Union leaders: Any extension to two days of planned school walkouts is up to governor and lawmakers

CHARLESTON, W.Va. — What happens after two days of walkouts from teachers and school service workers across West Virginia was not clear on Wednesday, what was expected to be the last day of school this week for students throughout the Mountain State.

Dale Lee

“All I can pledge is that we hope, with these two days of walking out, they will bring us to the table and try to work out solutions to prevent things from escalating into the next two weeks,” said Dale Lee, president of the West Virginia Education Association.

For the first time since the teacher strike in 1990, a statewide walkout was scheduled to start on Thursday morning and continue through Friday.

As of Wednesday, Lee said he could not make any promises beyond that “because right now we’re not even having the discussion.”

Christine Campbell

Christine Campbell, president of the American Federation of Teachers West Virginia, agreed.

“The Legislature has an opportunity, the Governor has an opportunity to have them not stay out,” Campbell said.

“But every piece of activity that we’ve seen is more about attacking us personally and not really looking at the faces of the educators that are taking care of our students.”

On Tuesday, both the state Senate and House of Delegates approved a state worker pay raise bill with an average pay raise of two percent next year for teachers and one percent for each of the next two years.
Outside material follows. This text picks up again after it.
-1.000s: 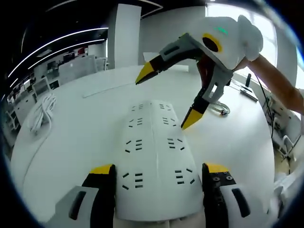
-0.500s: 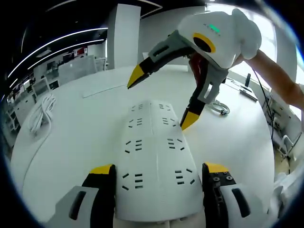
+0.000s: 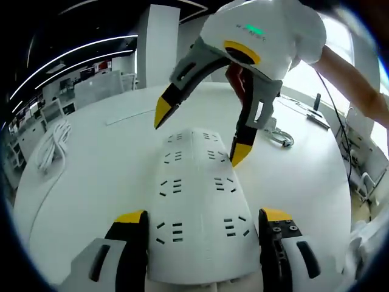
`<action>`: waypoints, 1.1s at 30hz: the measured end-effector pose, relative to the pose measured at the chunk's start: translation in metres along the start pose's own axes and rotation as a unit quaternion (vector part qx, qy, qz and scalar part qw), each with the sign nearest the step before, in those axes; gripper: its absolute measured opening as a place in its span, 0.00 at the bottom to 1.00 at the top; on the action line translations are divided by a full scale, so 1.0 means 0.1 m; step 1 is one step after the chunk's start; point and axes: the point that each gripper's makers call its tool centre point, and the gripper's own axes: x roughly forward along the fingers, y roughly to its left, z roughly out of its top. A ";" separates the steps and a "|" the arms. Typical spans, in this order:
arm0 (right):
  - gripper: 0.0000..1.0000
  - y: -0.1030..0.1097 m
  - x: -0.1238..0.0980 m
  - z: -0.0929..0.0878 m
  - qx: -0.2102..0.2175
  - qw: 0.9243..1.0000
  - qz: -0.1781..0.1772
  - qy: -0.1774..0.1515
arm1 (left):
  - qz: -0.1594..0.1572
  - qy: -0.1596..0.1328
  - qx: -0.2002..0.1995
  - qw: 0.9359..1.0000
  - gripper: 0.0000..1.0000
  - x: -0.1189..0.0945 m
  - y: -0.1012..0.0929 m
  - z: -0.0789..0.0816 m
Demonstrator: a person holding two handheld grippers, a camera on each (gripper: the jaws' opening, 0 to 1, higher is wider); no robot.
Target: Straighten the power strip on the desk, plug the charger into it
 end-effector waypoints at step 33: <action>0.67 0.13 0.13 0.01 -0.010 0.991 0.135 0.021 | -0.001 0.003 0.003 1.000 0.75 0.04 0.04 0.04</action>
For school service personnel and State Police, the raise would be an average of two percent in the coming fiscal year with an additional one percent the year after that.

Both Lee and Campbell maintained lawmakers should have understood before the vote it would not be enough to stop the walkouts since the larger push has been for competitive pay.
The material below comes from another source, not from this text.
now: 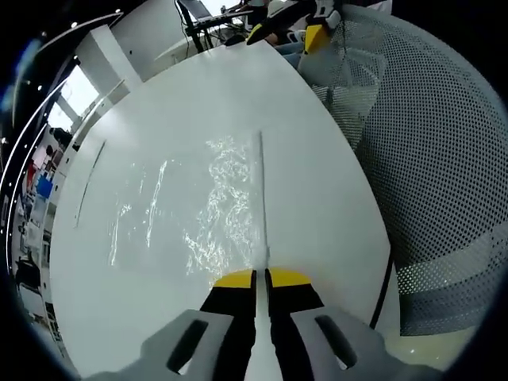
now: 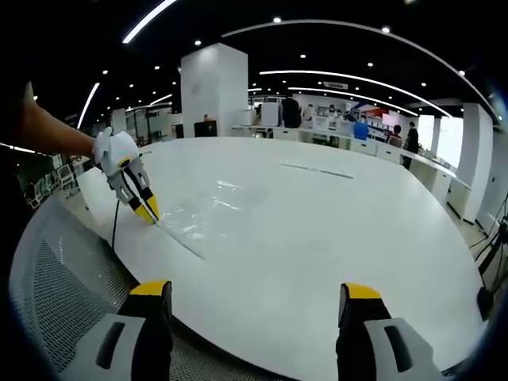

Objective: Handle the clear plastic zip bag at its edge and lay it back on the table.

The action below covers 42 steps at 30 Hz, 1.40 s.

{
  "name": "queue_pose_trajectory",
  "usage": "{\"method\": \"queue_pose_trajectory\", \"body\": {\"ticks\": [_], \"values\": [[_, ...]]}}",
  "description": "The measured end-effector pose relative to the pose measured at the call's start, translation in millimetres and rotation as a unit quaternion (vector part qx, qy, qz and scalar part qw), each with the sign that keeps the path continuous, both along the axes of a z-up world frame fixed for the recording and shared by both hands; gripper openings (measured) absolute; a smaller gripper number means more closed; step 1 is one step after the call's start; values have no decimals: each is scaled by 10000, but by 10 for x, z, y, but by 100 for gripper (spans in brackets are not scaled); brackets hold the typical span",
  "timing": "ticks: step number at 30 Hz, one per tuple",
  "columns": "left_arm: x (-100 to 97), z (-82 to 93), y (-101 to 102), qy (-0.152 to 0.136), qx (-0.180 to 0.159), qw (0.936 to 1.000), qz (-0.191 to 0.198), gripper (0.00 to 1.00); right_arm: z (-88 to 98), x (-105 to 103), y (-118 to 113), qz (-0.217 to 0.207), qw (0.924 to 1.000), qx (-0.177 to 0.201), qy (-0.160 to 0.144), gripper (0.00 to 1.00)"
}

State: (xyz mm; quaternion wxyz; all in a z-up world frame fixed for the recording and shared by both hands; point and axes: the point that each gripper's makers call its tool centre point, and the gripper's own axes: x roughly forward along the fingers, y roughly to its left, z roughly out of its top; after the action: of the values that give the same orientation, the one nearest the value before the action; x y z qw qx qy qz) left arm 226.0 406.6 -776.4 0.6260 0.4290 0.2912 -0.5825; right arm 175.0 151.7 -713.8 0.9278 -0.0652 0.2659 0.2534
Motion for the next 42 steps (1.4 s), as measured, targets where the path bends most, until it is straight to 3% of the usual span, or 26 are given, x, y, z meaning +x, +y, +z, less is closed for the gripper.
{"method": "queue_pose_trajectory", "body": {"ticks": [10,12,14,27,42], "values": [[3,-8,-17,33,-2,10000,31,0,-9,-23,33,142,9998,-106,35,87],[-3,0,-25,36,2,10000,35,0,39,-8,84,275,9995,-22,-123,88],[1,-3,-18,10,12,10000,16,0,24,-33,92,401,9989,-208,-89,88],[-31,40,-5,-17,-2,9999,101,0,12,-58,135,765,9958,-495,-95,85],[-142,164,-29,-5,-29,9999,111,0,309,53,335,1168,9907,-594,-359,77]]}}
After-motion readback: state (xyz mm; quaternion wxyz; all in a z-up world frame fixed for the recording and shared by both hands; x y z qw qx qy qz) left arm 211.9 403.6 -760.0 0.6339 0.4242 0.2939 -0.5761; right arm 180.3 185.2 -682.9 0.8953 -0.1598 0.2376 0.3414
The original Senate-approved pay raise package, a proposal from Governor Jim Justice, was one percent each year over five years for five percent total.

“We’ve told them that that wasn’t acceptable and, somehow, we lost a percent. If that bill would have gone over three or four more times, we’d have probably owed them money,” Lee said on Wednesday’s MetroNews “Talkline.”

Senate President Mitch Carmichael (R-Jackson, 04)

“The union bosses have called for an illegal work stoppage,” maintained Senate President Mitch Carmichael (R-Jackson, 04).

“I will implore the people of West Virginia to urge our teachers to do your jobs, stay in school, take care of our kids, do the work that you’ve contracted to do, don’t take this illegal work stoppage.”

As of Wednesday morning, he was not ruling out possible legal action against the walkouts from the West Virginia Attorney General’s Office at some point.

In Harrison County, Mark Manchin, superintendent, said schools would essentially “go dark” for 48 hours in solidarity with county employees.

“We support the right for our teachers and our service personnel to send a clear message that they’re aggravated and the priorities in this state need to be changed,” Manchin said.